Records excerpted from a collection:
============================================================
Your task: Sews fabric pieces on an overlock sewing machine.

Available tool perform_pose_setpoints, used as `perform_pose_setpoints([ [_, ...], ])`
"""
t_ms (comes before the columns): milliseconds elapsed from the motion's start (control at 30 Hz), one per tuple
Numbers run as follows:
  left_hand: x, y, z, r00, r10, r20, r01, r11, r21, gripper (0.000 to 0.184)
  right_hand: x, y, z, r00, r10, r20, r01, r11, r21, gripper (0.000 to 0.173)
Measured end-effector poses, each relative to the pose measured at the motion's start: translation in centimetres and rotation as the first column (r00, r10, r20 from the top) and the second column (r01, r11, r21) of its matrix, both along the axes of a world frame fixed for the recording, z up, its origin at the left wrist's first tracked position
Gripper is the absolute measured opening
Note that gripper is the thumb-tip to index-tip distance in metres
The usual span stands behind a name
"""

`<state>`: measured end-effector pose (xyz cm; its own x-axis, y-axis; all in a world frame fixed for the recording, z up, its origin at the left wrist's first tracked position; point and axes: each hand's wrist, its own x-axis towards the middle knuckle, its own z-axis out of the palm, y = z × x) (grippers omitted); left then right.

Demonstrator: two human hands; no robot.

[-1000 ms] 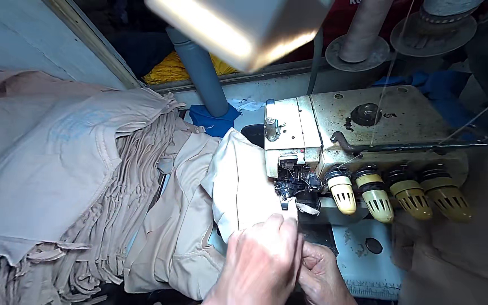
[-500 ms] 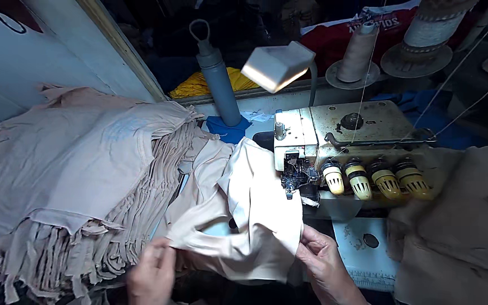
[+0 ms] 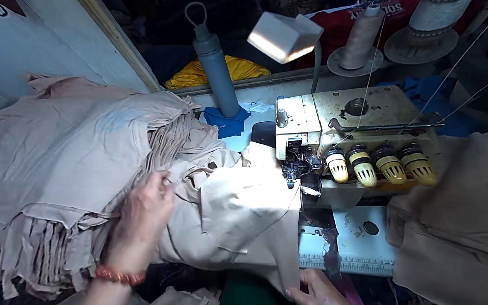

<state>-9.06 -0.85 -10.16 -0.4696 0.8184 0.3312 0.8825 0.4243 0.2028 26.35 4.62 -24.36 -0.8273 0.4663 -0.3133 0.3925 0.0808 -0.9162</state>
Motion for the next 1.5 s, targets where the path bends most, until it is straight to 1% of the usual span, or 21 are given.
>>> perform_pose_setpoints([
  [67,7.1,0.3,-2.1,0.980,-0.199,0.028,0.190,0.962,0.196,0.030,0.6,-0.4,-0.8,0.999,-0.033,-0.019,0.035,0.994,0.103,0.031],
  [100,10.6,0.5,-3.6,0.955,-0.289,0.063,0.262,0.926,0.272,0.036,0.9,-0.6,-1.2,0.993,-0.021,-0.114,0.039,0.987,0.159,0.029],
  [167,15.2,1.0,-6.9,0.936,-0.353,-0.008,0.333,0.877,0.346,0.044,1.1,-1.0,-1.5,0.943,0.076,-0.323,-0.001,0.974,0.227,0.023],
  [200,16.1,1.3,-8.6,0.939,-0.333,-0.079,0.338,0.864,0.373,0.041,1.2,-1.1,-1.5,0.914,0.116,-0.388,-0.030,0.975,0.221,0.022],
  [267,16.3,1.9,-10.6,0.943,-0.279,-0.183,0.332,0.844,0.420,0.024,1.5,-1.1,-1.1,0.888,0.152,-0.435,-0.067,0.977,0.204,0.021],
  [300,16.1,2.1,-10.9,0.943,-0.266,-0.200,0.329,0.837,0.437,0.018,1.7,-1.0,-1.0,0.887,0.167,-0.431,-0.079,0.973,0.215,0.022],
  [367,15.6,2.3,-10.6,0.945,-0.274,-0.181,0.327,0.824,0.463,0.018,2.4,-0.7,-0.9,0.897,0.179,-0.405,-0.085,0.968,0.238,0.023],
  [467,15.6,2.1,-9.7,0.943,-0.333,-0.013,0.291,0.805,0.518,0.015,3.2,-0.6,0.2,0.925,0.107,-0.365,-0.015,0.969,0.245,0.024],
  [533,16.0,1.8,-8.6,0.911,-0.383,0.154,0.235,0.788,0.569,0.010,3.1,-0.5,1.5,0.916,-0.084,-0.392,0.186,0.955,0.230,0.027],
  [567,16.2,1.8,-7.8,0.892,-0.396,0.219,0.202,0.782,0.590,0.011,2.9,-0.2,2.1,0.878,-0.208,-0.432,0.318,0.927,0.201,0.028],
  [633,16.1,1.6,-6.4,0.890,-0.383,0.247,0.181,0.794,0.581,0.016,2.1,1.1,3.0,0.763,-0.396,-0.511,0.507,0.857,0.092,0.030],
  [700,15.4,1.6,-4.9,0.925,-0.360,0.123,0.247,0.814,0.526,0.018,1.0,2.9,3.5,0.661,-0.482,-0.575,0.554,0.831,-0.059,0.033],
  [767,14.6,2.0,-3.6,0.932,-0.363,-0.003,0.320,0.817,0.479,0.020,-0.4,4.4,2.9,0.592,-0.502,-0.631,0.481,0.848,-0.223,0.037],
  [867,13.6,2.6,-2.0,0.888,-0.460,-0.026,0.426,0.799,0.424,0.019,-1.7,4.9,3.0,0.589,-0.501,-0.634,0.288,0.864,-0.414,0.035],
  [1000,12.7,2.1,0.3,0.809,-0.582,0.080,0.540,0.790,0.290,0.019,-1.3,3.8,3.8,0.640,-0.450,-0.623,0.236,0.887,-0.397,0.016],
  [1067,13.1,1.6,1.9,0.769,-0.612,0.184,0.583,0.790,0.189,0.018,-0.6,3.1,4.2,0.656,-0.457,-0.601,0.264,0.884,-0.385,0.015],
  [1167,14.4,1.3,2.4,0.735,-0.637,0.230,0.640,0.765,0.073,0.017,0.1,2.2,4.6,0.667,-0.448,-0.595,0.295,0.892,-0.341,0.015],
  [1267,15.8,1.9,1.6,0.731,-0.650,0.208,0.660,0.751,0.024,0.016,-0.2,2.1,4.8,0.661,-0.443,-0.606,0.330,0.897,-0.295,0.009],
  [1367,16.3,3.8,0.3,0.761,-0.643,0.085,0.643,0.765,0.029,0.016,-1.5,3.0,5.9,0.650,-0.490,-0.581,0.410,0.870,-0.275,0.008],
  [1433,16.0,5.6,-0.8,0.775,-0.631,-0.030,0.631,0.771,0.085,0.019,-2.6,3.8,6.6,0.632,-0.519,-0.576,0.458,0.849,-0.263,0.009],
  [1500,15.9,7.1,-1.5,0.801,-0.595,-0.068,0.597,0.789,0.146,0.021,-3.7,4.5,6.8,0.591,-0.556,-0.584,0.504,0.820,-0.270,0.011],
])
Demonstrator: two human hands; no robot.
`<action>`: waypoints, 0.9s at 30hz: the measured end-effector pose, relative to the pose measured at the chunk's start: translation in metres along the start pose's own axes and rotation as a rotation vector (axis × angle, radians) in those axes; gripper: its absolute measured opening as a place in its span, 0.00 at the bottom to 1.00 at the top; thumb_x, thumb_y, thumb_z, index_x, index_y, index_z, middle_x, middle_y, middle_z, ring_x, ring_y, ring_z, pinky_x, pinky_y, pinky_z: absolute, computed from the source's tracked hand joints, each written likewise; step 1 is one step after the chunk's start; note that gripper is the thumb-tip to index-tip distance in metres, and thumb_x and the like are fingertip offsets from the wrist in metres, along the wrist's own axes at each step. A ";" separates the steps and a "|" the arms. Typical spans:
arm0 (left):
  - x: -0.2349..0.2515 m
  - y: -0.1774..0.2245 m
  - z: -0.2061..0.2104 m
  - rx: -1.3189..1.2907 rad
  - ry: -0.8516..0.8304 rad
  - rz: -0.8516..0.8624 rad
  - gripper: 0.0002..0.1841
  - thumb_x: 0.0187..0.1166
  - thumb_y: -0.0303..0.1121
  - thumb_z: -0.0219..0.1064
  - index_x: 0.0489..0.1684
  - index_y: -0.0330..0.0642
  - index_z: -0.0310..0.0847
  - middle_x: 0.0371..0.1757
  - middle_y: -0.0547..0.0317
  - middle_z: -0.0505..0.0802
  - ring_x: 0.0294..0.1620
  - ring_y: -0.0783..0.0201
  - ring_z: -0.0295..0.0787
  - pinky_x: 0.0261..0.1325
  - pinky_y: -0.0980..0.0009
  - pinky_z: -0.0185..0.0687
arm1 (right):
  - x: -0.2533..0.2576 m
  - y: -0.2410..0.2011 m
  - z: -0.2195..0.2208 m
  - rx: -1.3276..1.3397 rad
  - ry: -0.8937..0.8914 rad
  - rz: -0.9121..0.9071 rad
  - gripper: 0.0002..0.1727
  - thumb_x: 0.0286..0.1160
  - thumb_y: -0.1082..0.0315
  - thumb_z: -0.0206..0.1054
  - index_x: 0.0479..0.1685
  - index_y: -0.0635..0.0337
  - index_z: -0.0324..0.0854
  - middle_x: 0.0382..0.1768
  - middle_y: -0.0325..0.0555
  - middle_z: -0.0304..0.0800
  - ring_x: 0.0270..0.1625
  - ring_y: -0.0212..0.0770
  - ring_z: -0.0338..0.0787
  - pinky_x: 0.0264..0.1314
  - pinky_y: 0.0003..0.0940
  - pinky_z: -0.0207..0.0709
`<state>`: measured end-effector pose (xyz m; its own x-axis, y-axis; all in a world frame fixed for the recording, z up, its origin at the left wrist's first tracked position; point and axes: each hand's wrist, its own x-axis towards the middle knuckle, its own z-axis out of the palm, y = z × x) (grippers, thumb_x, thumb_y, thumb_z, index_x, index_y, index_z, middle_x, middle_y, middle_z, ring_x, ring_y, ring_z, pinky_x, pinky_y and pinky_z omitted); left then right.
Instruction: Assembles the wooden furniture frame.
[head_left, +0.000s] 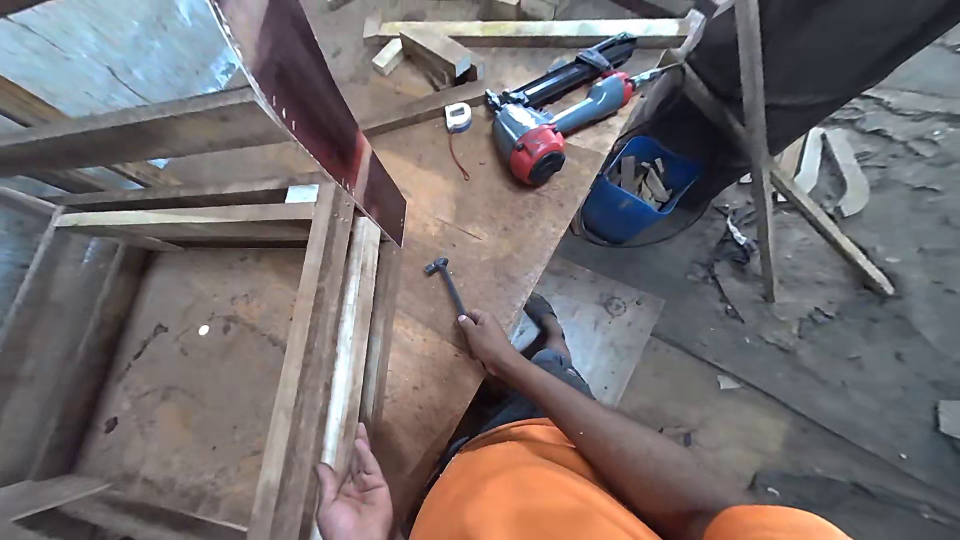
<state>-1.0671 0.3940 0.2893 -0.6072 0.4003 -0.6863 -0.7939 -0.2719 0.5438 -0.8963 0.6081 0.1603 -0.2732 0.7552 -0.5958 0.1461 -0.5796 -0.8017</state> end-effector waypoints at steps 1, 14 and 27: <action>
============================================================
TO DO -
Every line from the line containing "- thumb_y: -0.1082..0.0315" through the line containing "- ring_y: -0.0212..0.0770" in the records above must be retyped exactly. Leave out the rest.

SOLUTION TO THE PROBLEM -
  - thumb_y: -0.1082..0.0315
  - thumb_z: -0.0206..0.1054
  - index_x: 0.0479..0.1685
  - index_y: -0.0635..0.0337
  - index_z: -0.0324..0.0854
  - middle_x: 0.0382..0.1768
  - middle_y: -0.0325..0.0555
  - middle_z: -0.0304..0.0800
  - ring_x: 0.0270..0.1625
  - ring_y: -0.0212..0.0770

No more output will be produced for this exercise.